Christy Go is a current PhD student in Music Education at the University of Colorado Boulder. Prior to pursuing her doctoral studies, Christy taught K-8 general music, modern band and orchestra in Aurora, Colorado. Based on experience teaching in England and Japan, Christy has special interest in culturally responsive pedagogy, equity in music education, uplifting the voices of individuals of Asian descent in music and providing more robust resources for teaching music of East Asia.

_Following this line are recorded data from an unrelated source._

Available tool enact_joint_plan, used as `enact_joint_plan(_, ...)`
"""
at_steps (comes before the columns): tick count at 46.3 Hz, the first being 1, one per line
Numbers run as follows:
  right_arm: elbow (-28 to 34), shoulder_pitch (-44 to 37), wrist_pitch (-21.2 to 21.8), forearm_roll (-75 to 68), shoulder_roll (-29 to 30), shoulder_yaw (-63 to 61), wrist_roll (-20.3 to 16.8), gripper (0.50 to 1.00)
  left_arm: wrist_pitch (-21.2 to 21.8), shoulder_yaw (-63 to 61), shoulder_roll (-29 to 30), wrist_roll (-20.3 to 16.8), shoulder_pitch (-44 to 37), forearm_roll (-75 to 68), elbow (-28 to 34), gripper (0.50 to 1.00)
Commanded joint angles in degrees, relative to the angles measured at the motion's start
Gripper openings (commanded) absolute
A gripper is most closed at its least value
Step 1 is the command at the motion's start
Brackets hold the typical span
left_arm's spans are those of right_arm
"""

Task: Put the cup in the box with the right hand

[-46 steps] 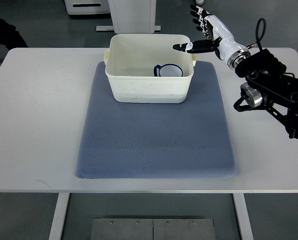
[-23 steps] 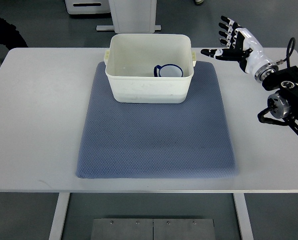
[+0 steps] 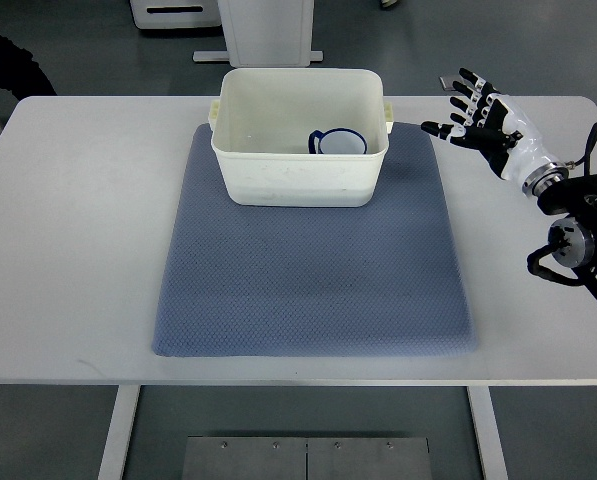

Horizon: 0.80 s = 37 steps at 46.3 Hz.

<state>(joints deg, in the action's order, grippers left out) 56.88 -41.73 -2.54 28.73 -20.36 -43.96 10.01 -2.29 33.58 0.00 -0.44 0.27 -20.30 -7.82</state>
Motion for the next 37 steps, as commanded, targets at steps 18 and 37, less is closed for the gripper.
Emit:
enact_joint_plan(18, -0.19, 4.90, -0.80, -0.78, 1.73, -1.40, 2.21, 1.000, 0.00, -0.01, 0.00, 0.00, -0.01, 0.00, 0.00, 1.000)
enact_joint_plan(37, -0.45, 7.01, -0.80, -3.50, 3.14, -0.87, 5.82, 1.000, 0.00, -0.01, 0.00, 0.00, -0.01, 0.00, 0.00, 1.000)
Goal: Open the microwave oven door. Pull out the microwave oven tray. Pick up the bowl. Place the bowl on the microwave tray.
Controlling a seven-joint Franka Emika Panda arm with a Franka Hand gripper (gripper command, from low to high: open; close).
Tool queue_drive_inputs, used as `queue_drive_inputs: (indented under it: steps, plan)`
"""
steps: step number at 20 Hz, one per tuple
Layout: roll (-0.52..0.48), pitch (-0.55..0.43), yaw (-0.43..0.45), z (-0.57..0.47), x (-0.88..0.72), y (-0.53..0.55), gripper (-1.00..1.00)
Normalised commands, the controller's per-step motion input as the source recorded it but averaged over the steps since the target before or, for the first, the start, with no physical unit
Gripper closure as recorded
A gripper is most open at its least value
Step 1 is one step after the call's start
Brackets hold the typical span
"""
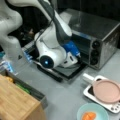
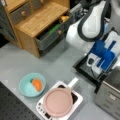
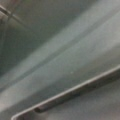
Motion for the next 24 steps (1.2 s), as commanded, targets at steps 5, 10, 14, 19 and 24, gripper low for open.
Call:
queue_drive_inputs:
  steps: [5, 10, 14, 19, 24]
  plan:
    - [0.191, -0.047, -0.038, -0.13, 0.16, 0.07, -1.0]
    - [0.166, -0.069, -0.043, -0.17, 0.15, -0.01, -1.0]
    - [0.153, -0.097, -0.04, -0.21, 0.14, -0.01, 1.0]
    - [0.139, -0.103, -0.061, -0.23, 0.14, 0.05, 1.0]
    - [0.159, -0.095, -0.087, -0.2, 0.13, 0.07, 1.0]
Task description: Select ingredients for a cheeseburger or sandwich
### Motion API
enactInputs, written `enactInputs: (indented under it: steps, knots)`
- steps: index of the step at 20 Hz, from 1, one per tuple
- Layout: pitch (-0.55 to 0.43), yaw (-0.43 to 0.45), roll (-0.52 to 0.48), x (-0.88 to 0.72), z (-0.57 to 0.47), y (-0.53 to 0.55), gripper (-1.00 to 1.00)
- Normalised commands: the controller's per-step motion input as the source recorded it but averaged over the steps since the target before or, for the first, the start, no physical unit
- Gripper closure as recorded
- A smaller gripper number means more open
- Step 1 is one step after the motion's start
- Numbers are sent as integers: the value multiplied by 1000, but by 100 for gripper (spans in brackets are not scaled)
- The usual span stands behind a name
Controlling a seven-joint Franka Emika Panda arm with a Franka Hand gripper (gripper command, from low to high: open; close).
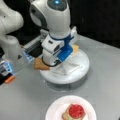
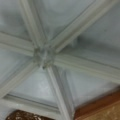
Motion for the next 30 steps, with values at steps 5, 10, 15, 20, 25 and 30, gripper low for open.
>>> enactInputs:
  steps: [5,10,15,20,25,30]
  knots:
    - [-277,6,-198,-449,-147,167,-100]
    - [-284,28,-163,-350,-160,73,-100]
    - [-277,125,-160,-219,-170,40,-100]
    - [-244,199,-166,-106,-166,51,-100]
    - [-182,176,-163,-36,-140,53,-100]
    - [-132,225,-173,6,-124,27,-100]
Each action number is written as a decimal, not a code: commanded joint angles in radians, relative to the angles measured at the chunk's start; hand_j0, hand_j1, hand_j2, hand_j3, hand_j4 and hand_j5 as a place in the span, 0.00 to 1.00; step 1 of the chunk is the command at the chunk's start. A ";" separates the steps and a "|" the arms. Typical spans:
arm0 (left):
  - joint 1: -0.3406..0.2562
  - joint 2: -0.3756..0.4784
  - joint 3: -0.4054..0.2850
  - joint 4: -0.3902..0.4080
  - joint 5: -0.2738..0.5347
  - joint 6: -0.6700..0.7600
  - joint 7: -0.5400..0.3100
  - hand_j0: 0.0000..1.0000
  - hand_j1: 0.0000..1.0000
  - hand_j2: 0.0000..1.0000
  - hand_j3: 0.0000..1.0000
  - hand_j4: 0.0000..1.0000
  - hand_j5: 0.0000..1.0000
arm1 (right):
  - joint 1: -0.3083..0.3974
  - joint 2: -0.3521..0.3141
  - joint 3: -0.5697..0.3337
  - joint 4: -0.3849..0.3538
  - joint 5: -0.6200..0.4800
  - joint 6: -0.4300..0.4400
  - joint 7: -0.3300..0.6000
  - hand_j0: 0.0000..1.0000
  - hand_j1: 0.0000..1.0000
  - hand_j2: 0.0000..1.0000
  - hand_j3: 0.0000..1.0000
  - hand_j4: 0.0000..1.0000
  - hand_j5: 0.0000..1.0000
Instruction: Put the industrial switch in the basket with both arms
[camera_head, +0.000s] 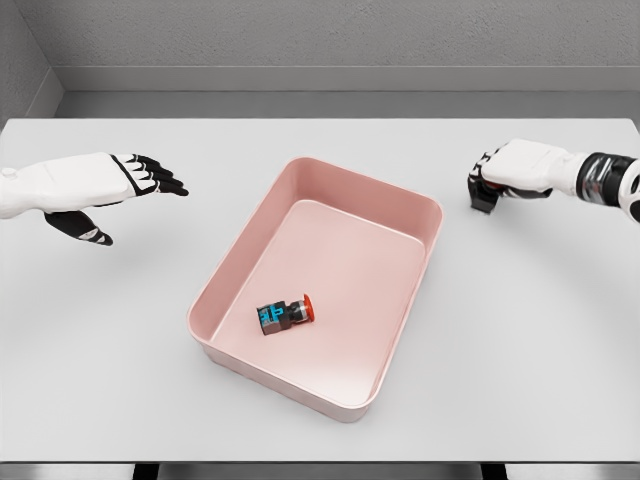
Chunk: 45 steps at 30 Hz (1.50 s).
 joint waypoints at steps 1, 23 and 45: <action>0.000 0.001 0.001 0.000 0.006 0.001 -0.001 1.00 1.00 1.00 1.00 1.00 1.00 | 0.000 0.003 -0.002 0.000 -0.005 0.002 0.000 0.52 0.52 0.52 0.52 0.52 0.52; 0.000 0.002 0.001 0.000 0.006 0.001 -0.001 1.00 1.00 1.00 1.00 1.00 1.00 | -0.123 0.045 -0.007 -0.101 -0.079 0.002 0.001 0.40 0.40 0.40 0.40 0.40 0.40; 0.002 0.002 0.001 0.000 0.005 0.001 -0.001 1.00 1.00 1.00 1.00 1.00 1.00 | -0.092 -0.006 0.177 -0.578 -0.083 0.002 0.063 0.28 0.28 0.28 0.28 0.28 0.28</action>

Garrett Graves is a music education researcher pursuing a Ph.D. at the University of Colorado. He has pursued research interests in music teacher identity development, undergraduate field experiences, outreach ensemble programs, and rural music education. His work has been presented at regional, national, and international conferences. At the university, he supervises field experiences, teaches undergraduate music education courses, and directs the Middle School Ensembles Program. Prior to his time in Colorado, Garrett taught 6th–12th grade band in rural Mississippi. He resides in Fort Collins, CO, with his partner, Tess, and their rescue animals, Billie and Murphy.

21st Century Music Education … a Religion?

Daniel J. Shevock

Abstract: Education has been hallowed by those maintaining the secular values directing the Global North as well as a revered icon being acquired in the Global South. Education is similar with religion. Both employ ritual to maintain myths. In this presentation I interpret three philosophies shaping music education systems—the utilitarian, aesthetic, and praxial—each of which have parallels to religions, noted by other scholars. I then define religion, including the historical development of medieval Christian institutions into modern secular ones. I note critical similarities and differences. Resonant with contemporary religions incorporating eco-theological statements, a fourth philosophy emerges, the ecological.

Bio: Daniel J. Shevock is a music teacher, percussionist, and philosopher living in Central Pennsylvania. He has taught music at all levels–kindergarten through university–in urban, suburban, and rural neighborhoods. Dan’s scholarship blends creativity, ecology, and history. He is the author of two monographs, has contributed many peer-reviewed articles, and chapters to edited books. Dan currently teaches at Central Mountain Middle School in Mill Hall, PA, USA. In his free time, he enjoys jogging, hiking, and gardening.

Pedagogical theories for teaching Aboriginal and Torres Strait Islander histories and cultures through music

Emily Wilson

Abstract: This paper explores problematics, possibilities and limitations of using Eurocentric pedagogical theories such as informal learning (Green, 2002) and explores some Indigenous pedagogical theories (Atkinson, 2017; Bessarab & Ng’andu, 2010; Walker et al., 2014; Sarra, 2011; Stronger Smarter Institute, 2020) that music educators might draw on when teaching Aboriginal and Torres Strait Islander histories and cultures through music. This paper focusses on the Australian context, however, the ideas discussed maybe relevant to music educators in other contexts looking to include First Nations musics in their teaching in a respectful and meaningful manner.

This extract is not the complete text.